◆ PROMPT ◆
Each line of the data is to be output verbatim, with the images removed.

◆ DATASET SECTION ◆
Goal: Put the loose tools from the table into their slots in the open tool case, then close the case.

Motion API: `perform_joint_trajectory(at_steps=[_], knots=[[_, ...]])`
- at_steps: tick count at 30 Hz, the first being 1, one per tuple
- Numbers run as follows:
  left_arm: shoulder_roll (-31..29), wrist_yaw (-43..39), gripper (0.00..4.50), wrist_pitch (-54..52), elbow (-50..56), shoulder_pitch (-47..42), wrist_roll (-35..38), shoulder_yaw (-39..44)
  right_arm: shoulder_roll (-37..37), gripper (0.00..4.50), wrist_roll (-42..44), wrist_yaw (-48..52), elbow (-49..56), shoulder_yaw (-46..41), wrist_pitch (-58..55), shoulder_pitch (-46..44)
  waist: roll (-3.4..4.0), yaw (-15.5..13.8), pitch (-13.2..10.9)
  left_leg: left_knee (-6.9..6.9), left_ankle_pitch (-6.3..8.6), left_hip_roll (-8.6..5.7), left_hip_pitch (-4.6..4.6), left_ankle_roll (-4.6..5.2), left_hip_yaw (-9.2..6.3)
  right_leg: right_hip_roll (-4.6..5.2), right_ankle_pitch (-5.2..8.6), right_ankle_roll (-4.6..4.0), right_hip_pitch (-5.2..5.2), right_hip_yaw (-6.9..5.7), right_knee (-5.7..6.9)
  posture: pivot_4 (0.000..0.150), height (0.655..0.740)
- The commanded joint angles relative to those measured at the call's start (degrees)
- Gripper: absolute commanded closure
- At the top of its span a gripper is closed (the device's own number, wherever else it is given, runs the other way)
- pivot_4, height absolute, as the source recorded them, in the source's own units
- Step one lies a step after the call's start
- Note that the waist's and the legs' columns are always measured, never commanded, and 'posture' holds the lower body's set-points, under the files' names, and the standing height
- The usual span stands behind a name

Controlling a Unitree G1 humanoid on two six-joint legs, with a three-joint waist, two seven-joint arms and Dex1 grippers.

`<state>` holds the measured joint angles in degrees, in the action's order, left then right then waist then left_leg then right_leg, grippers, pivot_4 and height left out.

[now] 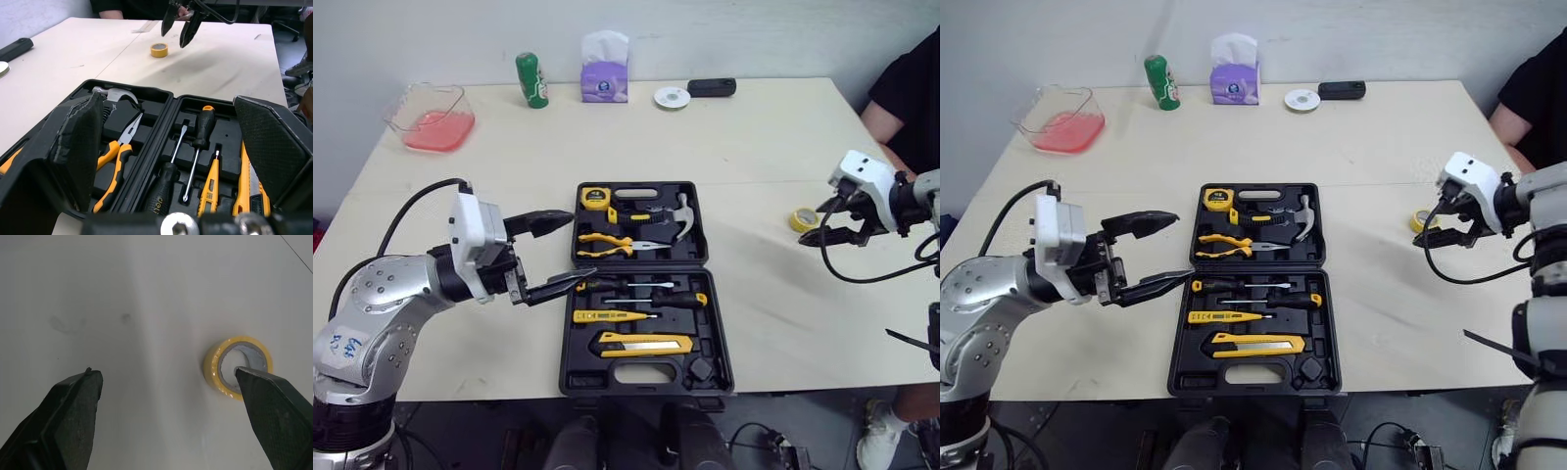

◆ RESULT ◆
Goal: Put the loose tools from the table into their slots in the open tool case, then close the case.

Motion API: `perform_joint_trajectory(at_steps=[_], knots=[[_, ...]])`
- at_steps: tick count at 30 Hz, the first being 1, one per tuple
- Numbers run as follows:
  left_arm: shoulder_roll (-31..29), wrist_yaw (-43..39), gripper (0.00..4.50), wrist_pitch (-54..52), elbow (-50..56), shoulder_pitch (-47..42), wrist_roll (-35..38), shoulder_yaw (-39..44)
  right_arm: shoulder_roll (-37..37), gripper (0.00..4.50), wrist_roll (-42..44), wrist_yaw (-48..52), elbow (-49..56), shoulder_yaw (-46..41), wrist_pitch (-58..55), shoulder_pitch (-46..44)
  waist: roll (-3.4..4.0), yaw (-15.5..13.8), pitch (-13.2..10.9)
  left_leg: left_knee (-6.9..6.9), left_ankle_pitch (-6.3..8.6), left_hip_roll (-8.6..5.7), left_hip_pitch (-4.6..4.6), left_ankle_roll (-4.6..5.2), left_hip_yaw (-9.2..6.3)
  right_leg: right_hip_roll (-4.6..5.2), right_ankle_pitch (-5.2..8.6), right_ankle_roll (-4.6..4.0), right_hip_pitch (-5.2..5.2), right_hip_yaw (-6.9..5.7), right_knee (-5.7..6.9)
  posture: pivot_4 (0.000..0.150), height (0.655..0.740)
- The commanded joint angles relative to those measured at the call's start (degrees)
- Gripper: absolute commanded closure
- At the top of its span a gripper is closed (the device's own number, wherever else it is given, runs the other way)
- pivot_4, height absolute, as the source recorded them, in the source's own units
- Step one lies a step after the call's start
- Note that the waist's and the legs' columns are always measured, never commanded, and 'posture' holds the lower body's set-points, under the files' names, and the standing height
- The usual span stands behind a name

Controlling a Unitree G1 humanoid on two six-joint legs, with a three-joint waist, two seven-joint arms and Dex1 grippers.

`<state>` holds the measured joint angles in degrees, in the action's order, left then right then waist then left_leg then right_leg, grippers, pivot_4 and height left out.

[now] 

The required output has now been supplied.